Debate sobre a cultura do cancelamento na sociedade contemporânea

Enviada em 21/01/2021

O instagram e os ‘’trending topics’’ do Twitter são temas cada vez mais em pauta na atualidade, e com eles, a cultura do cancelamento. Tendo isso em mente, apesar de aumentar a possibilidade de que opiniões inflamadas por notícias enviesadas ou incompletas reverberem, a prática de ‘’cancelar’’ contribuiu positivamente para a sociedade contemporânea, visto que proporcionou um espaço para que o cidadão comum publique críticas e que estas alcancem repercussão unicamente pela insatisfação do coletivo.

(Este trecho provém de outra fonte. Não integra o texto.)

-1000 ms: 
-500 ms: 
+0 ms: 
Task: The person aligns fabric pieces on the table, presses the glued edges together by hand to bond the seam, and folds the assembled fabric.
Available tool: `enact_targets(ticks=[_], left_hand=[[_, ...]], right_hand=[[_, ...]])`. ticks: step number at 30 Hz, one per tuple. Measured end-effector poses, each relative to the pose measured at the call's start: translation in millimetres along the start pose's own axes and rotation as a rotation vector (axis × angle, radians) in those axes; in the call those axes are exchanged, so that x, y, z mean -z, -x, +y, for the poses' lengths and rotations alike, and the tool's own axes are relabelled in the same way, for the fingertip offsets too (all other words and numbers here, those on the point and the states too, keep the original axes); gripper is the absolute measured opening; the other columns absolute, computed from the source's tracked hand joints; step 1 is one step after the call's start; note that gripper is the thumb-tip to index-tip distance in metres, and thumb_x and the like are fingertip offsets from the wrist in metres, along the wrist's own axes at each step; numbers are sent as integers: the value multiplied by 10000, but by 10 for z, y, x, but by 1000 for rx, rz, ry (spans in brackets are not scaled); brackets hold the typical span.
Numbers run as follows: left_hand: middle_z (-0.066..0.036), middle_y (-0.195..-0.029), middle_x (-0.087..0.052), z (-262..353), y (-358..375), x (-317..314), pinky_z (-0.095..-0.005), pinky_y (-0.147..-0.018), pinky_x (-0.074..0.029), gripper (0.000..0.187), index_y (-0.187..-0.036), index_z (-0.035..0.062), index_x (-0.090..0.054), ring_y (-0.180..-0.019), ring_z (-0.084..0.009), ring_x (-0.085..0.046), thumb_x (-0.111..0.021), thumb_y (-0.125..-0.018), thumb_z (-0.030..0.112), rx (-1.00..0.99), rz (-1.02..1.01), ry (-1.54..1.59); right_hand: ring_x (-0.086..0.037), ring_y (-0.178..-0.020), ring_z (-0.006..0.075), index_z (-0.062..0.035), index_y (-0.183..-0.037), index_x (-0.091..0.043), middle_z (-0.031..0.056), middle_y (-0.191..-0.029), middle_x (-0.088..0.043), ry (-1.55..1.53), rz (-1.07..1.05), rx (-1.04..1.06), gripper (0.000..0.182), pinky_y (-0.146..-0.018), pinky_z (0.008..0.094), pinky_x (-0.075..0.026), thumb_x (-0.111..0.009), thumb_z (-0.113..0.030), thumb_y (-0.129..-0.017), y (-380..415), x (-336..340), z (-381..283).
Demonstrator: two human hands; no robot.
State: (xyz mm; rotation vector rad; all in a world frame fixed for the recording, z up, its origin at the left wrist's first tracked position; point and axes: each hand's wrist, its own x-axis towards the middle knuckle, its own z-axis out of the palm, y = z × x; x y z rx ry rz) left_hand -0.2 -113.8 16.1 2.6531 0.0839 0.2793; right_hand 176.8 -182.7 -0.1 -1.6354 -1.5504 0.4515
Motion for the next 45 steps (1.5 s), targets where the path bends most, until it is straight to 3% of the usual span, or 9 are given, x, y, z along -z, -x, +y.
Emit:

Em primeiro plano, a cultura de cancelamento pode ser benéfica ao proporcionar ao cidadão comum um espaço em que críticas e insatisfações são publicadas e alcançam repercussão. Mesmo que tais práticas aumentem a possibilidade de que opiniões inflamadas por notícias enviesadas ou incompletas reverberem,, sem que haja espaço para o acusado se defender, a voz que a ferramenta do cancelamento dá às massas é ímpar e deve ser valorizada. Concomitantemente, as consequências para o ‘’cancelado’’ no mundo conectado, apesar de parecerem insuportáveis, são esdruxulamente menores do que as presenciadas em governos ditatoriais anos atrás. Por exemplo, o injusto cancelamento de Neymar em 2019 por suposta violência sexual contra parceira alcançou massivas proporções e mesmo assim foi rapidamente desmentido, não acarretou em recisões de contrato, adições à ficha criminal do atleta ou danos emocionais permanentes. Em segundo plano, outro ponto positivo da cultura de cancelamento é tirar o monopólio da formação de opinião dos grandes veículos de mídia, muitas vezes interessados na análise parcial e na omissão de fatos, mesmo que isso signifique êxpor um indivíduo à falta de interesse em diálogo do coletivo. Exemplo disso é o escândalo sexual de Marcius Melhem, apresentador cujos casos de assédio eram ‘’abafados’’ por figuras do alto escalão da Emissora Globo e só ganharam repercussão graças a ação das redes sociais. Concomitantemente, a arbitrariedade da mídia já é comprovada. É muito visível a tentativa de fazer uso do poder de influência, advindo da eloquência de bons locutores e do argumento de autoridade de ‘’pseudo-intelectuais’’, para controlar a opinião do cidadão comum em torno dos interesses de uma elite. Ao contrário, mesmo que a política do cancelamento possa ser arbitrária e desinteressada em diálogo, ela é pautada nos interesses de uma maioria.